Activity:
Give the count of lines in the data that include the string "camera", with no added remarks.

Task input:
○ ○ ○ ○ ○ ○ ○
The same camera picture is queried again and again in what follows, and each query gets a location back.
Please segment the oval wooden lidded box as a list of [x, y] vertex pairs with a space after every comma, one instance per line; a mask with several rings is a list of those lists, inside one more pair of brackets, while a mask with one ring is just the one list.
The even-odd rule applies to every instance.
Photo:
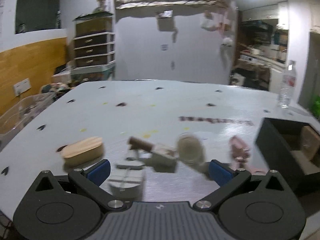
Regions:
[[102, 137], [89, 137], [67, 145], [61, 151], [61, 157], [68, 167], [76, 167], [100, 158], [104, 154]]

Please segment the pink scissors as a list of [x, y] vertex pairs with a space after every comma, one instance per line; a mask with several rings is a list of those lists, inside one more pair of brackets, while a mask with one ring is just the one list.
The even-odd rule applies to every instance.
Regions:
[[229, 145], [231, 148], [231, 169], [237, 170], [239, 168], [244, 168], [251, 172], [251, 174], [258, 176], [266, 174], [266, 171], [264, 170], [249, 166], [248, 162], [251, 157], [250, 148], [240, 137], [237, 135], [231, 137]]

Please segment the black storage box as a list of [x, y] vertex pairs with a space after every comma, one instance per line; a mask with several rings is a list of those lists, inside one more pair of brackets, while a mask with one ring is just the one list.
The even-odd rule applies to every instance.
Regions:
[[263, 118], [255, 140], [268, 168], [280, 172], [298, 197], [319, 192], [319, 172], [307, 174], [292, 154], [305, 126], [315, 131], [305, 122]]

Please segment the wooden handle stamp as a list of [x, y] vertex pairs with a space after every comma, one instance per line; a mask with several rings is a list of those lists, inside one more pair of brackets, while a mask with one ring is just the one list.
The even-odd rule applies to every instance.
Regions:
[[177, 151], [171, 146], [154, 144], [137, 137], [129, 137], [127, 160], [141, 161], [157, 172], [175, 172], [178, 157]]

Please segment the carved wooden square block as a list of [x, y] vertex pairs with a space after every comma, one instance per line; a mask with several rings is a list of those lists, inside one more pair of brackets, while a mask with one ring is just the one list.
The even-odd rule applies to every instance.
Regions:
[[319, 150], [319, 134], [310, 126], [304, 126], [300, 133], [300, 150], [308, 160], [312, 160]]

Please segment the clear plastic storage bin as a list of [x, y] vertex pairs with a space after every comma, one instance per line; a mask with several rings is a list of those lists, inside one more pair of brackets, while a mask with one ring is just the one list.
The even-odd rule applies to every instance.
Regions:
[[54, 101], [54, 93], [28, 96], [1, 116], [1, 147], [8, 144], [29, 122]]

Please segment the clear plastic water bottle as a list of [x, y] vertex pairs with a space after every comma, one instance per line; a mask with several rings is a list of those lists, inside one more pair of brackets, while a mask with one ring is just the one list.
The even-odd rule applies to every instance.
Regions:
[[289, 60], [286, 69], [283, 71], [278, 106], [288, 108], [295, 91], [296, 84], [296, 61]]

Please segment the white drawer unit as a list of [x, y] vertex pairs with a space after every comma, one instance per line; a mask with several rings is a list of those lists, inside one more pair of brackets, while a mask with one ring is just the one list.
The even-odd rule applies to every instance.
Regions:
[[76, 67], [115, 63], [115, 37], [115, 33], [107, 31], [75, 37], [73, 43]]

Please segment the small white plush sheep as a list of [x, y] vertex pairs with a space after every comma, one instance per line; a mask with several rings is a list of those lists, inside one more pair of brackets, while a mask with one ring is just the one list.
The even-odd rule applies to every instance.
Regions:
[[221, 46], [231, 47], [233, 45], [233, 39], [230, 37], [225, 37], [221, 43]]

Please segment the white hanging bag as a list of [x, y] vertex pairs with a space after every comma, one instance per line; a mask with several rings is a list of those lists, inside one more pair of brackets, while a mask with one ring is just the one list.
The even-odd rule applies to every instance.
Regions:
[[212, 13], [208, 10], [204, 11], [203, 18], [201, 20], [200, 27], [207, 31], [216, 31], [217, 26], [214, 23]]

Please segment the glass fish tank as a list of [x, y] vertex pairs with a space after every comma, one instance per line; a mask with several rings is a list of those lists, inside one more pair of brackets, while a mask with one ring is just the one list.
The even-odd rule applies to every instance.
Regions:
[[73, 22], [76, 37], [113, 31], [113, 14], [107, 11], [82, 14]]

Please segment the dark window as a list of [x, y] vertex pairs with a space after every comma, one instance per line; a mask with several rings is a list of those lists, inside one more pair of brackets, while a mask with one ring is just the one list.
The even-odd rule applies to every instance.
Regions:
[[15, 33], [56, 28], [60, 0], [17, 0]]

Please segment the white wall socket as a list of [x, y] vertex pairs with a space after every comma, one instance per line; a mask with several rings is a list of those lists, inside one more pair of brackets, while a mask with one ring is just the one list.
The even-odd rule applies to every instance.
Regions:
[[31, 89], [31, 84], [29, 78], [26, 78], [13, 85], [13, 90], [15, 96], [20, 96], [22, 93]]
○ ○ ○ ○ ○ ○ ○
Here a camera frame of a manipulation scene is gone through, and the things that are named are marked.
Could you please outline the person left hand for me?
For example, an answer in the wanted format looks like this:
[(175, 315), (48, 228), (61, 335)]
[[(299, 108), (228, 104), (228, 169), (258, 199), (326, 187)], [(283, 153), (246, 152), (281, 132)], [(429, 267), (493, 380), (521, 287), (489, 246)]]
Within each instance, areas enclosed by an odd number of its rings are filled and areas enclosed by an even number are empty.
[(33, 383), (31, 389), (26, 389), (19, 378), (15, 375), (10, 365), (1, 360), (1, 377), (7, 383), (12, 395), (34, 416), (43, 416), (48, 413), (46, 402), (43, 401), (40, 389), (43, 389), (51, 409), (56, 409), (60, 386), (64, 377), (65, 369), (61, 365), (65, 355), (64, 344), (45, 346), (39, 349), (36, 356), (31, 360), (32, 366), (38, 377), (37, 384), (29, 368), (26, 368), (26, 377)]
○ ○ ○ ○ ○ ○ ○
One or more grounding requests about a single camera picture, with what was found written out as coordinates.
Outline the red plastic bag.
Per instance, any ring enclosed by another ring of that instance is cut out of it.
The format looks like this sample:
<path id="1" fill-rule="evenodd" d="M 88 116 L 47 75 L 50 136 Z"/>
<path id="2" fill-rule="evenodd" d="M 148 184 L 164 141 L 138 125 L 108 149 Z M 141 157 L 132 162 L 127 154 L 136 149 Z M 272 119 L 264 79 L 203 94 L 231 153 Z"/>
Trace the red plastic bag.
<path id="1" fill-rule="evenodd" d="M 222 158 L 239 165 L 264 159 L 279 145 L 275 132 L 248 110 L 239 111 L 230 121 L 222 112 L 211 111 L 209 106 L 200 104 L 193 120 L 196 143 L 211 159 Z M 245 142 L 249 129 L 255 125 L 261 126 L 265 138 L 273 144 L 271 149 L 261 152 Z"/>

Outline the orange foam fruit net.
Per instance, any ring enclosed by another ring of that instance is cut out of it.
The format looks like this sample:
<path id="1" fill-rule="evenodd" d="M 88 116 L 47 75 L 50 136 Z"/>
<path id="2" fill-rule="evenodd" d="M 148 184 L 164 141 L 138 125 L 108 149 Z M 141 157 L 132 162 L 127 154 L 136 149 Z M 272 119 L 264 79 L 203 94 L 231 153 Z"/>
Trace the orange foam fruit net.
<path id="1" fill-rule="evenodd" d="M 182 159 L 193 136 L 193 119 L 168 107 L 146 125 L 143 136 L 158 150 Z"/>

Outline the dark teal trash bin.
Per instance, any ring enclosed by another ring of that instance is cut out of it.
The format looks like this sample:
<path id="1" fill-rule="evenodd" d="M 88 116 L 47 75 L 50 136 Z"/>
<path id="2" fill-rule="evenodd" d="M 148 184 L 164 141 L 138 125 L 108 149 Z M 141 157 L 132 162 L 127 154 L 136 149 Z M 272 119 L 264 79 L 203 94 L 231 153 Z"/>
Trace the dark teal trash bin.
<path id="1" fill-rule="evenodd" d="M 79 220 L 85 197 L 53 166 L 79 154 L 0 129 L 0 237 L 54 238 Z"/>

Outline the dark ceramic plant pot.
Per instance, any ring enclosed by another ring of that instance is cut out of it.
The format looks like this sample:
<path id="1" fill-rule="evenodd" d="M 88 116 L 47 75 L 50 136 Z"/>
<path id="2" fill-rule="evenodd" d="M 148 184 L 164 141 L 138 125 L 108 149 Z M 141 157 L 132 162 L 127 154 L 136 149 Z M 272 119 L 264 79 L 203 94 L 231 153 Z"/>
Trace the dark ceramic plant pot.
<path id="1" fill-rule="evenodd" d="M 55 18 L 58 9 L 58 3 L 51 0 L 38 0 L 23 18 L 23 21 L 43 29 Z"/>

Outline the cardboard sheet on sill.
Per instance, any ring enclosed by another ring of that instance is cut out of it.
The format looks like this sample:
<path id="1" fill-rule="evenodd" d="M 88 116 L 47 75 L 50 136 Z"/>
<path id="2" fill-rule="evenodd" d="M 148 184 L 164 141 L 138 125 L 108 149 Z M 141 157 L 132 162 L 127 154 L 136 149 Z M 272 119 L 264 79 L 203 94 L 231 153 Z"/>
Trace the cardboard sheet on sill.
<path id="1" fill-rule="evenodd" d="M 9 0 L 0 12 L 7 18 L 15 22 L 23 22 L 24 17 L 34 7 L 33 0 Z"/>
○ ○ ○ ○ ○ ○ ○
Written answer:
3